• _Problem details_
Please return the records below exactly as they appear, leaving every picture out.

--*--

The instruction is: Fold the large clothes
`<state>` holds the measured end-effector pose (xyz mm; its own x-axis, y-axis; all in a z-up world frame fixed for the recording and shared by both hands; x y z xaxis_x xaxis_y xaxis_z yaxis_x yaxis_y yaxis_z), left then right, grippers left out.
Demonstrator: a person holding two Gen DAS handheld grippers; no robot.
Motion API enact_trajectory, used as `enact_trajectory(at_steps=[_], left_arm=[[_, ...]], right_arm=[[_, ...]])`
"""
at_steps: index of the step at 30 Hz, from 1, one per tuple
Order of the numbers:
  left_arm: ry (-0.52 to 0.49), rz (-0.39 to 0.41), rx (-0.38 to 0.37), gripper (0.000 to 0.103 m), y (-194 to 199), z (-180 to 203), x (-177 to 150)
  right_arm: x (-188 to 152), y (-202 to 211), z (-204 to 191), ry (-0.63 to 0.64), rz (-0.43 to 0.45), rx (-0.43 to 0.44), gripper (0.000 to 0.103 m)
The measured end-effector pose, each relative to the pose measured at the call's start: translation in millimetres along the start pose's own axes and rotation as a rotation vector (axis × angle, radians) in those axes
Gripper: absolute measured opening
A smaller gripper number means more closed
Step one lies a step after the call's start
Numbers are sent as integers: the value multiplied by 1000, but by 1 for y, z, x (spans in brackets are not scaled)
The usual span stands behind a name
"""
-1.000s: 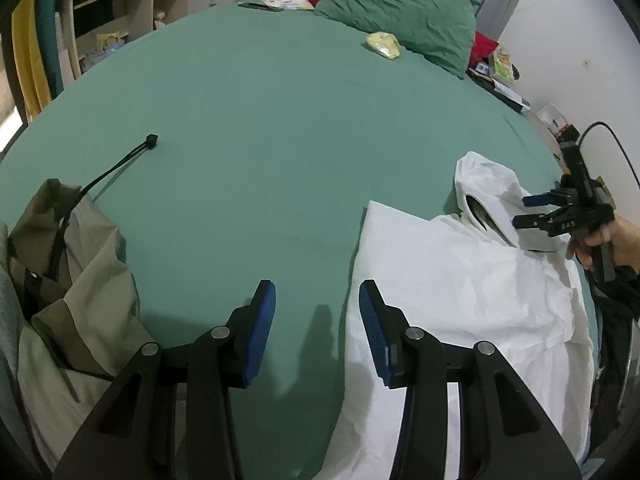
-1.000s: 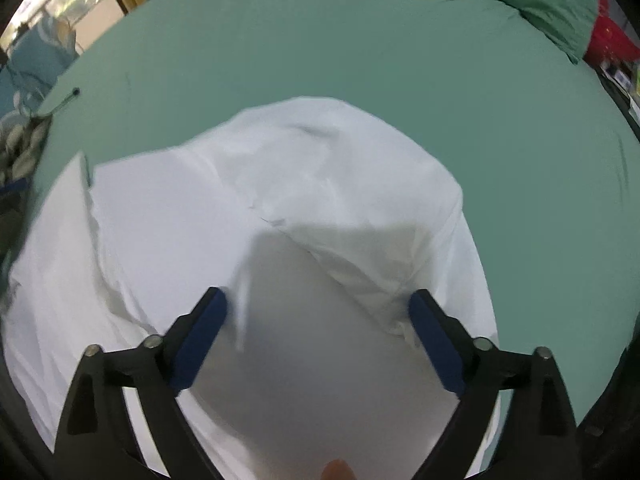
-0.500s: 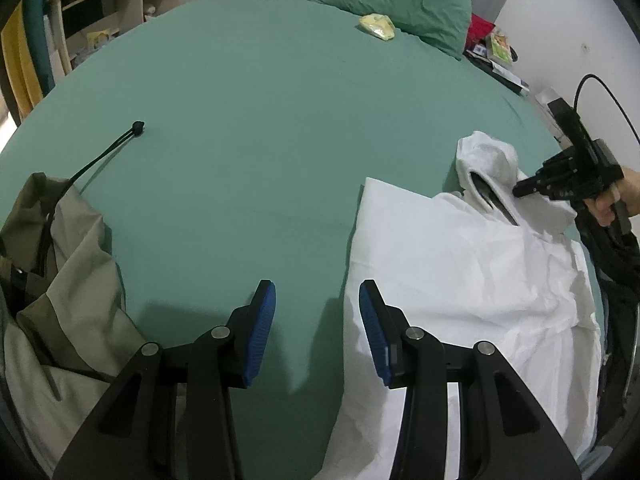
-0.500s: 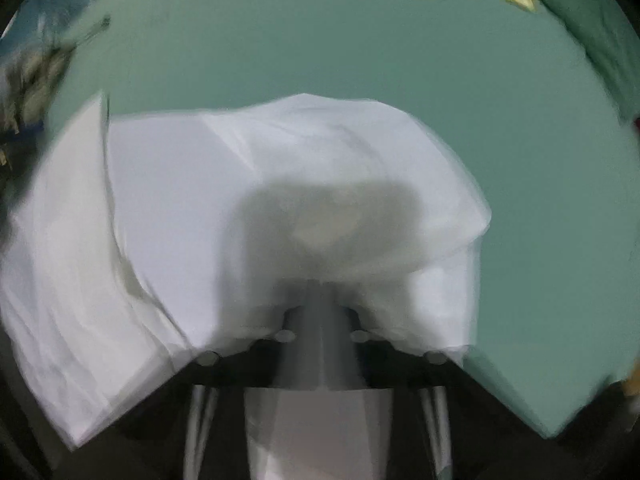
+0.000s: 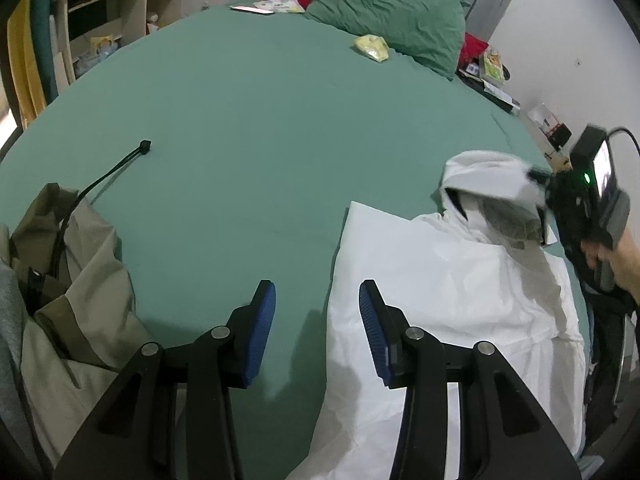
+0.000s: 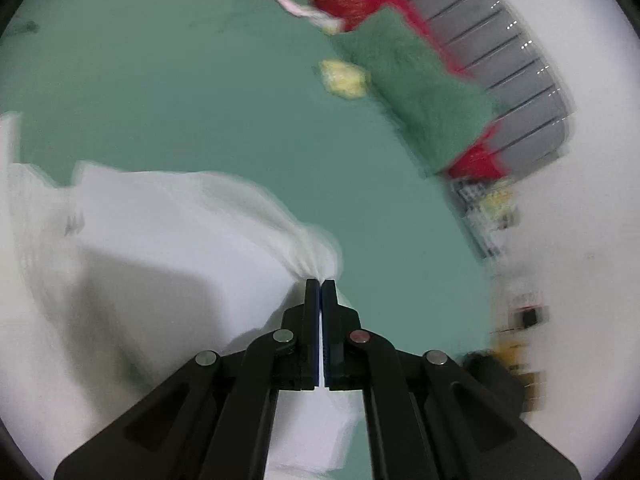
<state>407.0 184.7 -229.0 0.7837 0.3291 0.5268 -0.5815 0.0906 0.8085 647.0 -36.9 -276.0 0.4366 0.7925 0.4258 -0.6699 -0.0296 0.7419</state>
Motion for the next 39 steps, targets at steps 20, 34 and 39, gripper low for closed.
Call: enact_trajectory(at_steps=[20,34,39], left_arm=[[-40,-39,39,46,-20,-9,-5],[-78,-73,15,46,-29,9,-19],[-74,-55,4,46,-21,12,-18]], right_arm=[[-14,-103,-6,108,-320,679,103],[1,-89,-41,282,-398,702,28],[23,-78,-47,433,-212,377,21]])
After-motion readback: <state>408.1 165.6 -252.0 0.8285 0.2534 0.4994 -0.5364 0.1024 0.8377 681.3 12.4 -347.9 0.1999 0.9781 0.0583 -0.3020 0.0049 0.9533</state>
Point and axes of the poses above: each gripper's, at about its wrist camera, not at the fingertips, and y roughly against the way its jaws point, z to its right, x to its top, the point moved 10 cm from there along -y, roughly the way its jaws point
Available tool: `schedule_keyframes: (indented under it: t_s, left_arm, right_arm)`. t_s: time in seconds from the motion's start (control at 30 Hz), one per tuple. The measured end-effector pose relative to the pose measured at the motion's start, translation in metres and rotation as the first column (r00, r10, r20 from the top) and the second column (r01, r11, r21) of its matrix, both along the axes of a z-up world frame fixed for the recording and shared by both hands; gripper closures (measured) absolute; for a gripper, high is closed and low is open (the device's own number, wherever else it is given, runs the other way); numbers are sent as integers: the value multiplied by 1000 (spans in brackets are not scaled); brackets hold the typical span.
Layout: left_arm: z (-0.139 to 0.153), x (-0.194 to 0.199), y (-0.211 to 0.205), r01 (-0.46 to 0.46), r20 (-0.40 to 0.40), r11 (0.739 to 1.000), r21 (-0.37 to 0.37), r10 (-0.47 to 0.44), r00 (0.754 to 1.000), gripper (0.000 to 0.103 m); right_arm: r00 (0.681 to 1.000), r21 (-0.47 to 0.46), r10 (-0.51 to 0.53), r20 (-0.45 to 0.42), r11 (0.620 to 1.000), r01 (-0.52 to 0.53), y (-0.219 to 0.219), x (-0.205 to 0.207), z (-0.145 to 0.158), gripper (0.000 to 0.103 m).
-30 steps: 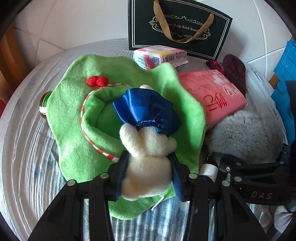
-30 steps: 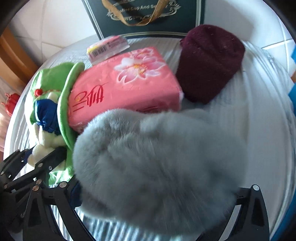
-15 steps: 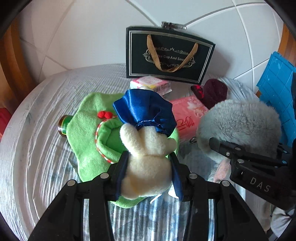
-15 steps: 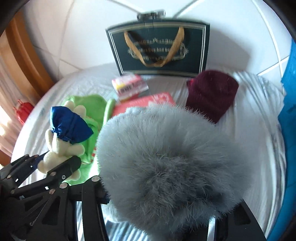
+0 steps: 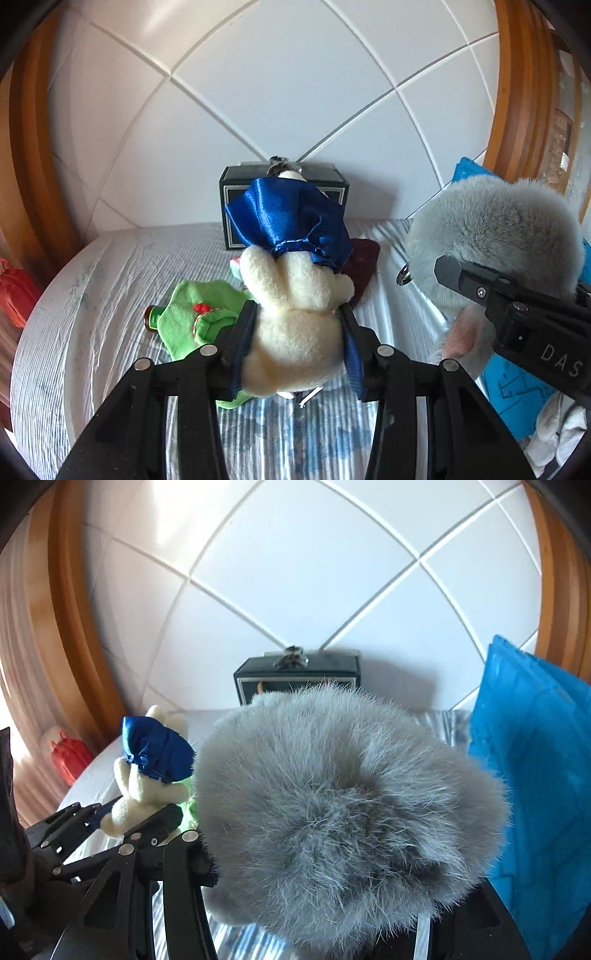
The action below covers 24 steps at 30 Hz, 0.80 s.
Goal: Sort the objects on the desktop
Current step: 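Lift the bunny with the left tool while the right tool lifts the grey plush, then carry the bunny with the left tool while the right tool carries the grey plush into the crate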
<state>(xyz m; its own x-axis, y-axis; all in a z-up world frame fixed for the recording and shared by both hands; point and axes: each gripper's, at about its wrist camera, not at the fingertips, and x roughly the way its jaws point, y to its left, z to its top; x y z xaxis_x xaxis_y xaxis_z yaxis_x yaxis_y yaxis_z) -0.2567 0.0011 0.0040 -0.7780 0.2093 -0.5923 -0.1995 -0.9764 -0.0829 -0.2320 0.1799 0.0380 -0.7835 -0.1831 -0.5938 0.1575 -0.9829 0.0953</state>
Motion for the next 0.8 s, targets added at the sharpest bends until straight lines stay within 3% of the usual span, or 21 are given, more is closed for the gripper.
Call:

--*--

• _Answer box_
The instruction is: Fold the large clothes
`<state>` holds the measured end-effector pose (xyz mm; its own x-axis, y-axis; all in a z-up world frame fixed for the recording and shared by both hands; x y z xaxis_x xaxis_y xaxis_z yaxis_x yaxis_y yaxis_z), left then right, grippers left out.
Demonstrator: a person holding two Gen DAS handheld grippers; no robot.
Motion API enact_trajectory, used as `enact_trajectory(at_steps=[_], left_arm=[[_, ...]], right_arm=[[_, ...]])`
"""
at_steps: index of the step at 30 Hz, from 1, one per tuple
Order of the numbers:
  left_arm: ry (-0.52 to 0.49), rz (-0.39 to 0.41), rx (-0.38 to 0.37), gripper (0.000 to 0.103 m), y (-194 to 199), z (-180 to 203), x (-177 to 150)
  right_arm: x (-188 to 152), y (-202 to 211), z (-204 to 191), ry (-0.63 to 0.64), rz (-0.43 to 0.45), rx (-0.43 to 0.44), gripper (0.000 to 0.103 m)
The measured end-effector pose, each relative to the pose measured at the call's start: translation in millimetres along the start pose's own axes and rotation as a rotation vector (axis × angle, radians) in those axes
Gripper: absolute measured opening
A smaller gripper number means more closed
Step one lies a step after the call's start
Numbers are sent as integers: the value multiplied by 1000, but by 1 for y, z, x (spans in brackets are not scaled)
The usual span stands behind a name
"""
-1.000s: 
-1.000s: 
-0.500s: 
-0.500s: 
+0.000s: 
+0.000s: 
<state>407.0 184.7 -229.0 0.7837 0.3291 0.5268 -0.5815 0.0906 0.8085 647.0 -36.9 -276.0 0.4366 0.7925 0.4258 -0.6699 -0.0296 0.7419</state>
Motion for the next 39 steps, targets at steps 20, 34 and 39, gripper low for closed.
Call: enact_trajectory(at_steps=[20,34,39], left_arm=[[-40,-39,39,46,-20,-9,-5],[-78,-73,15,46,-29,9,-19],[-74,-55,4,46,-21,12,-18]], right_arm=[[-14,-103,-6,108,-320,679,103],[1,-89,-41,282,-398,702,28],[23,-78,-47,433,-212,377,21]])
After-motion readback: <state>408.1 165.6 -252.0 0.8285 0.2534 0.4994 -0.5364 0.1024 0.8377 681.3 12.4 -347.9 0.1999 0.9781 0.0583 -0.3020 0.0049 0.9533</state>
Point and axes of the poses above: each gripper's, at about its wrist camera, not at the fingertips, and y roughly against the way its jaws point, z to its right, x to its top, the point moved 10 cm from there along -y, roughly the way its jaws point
Available tool: `schedule_keyframes: (indented under it: t_s, left_arm, right_arm)`. t_s: time in seconds from the motion's start (control at 30 Hz), one per tuple. The measured end-effector pose relative to the pose measured at the motion's start, translation in metres and rotation as the first column (r00, r10, r20 from the top) and the second column (r01, r11, r21) of its matrix, both along the axes of a z-up world frame fixed for the recording and shared by both hands; gripper closures (measured) absolute; for a gripper, high is closed and low is open (the device's own number, wherever else it is given, runs the other way); numbers are sent as integers: the value multiplied by 1000 (spans in brackets are not scaled); brackets hold the typical span.
Layout: left_arm: z (-0.139 to 0.153), x (-0.194 to 0.199), y (-0.211 to 0.205), r01 (-0.46 to 0.46), r20 (-0.40 to 0.40), r11 (0.739 to 1.000), r21 (-0.37 to 0.37), r10 (-0.47 to 0.44), r00 (0.754 to 1.000), gripper (0.000 to 0.103 m); right_arm: r00 (0.681 to 1.000), r21 (-0.47 to 0.46), r10 (-0.51 to 0.53), r20 (-0.45 to 0.42), r11 (0.620 to 1.000), r01 (-0.52 to 0.53), y (-0.219 to 0.219), x (-0.205 to 0.207), z (-0.145 to 0.158), gripper (0.000 to 0.103 m).
-30 steps: 
-30 steps: 
-15 steps: 
-15 steps: 
+0 steps: 
The action below covers 24 steps at 30 Hz, 0.80 s.
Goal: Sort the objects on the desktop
Current step: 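Lift the bunny with the left tool while the right tool lifts the grey plush, then carry the bunny with the left tool while the right tool carries the grey plush into the crate
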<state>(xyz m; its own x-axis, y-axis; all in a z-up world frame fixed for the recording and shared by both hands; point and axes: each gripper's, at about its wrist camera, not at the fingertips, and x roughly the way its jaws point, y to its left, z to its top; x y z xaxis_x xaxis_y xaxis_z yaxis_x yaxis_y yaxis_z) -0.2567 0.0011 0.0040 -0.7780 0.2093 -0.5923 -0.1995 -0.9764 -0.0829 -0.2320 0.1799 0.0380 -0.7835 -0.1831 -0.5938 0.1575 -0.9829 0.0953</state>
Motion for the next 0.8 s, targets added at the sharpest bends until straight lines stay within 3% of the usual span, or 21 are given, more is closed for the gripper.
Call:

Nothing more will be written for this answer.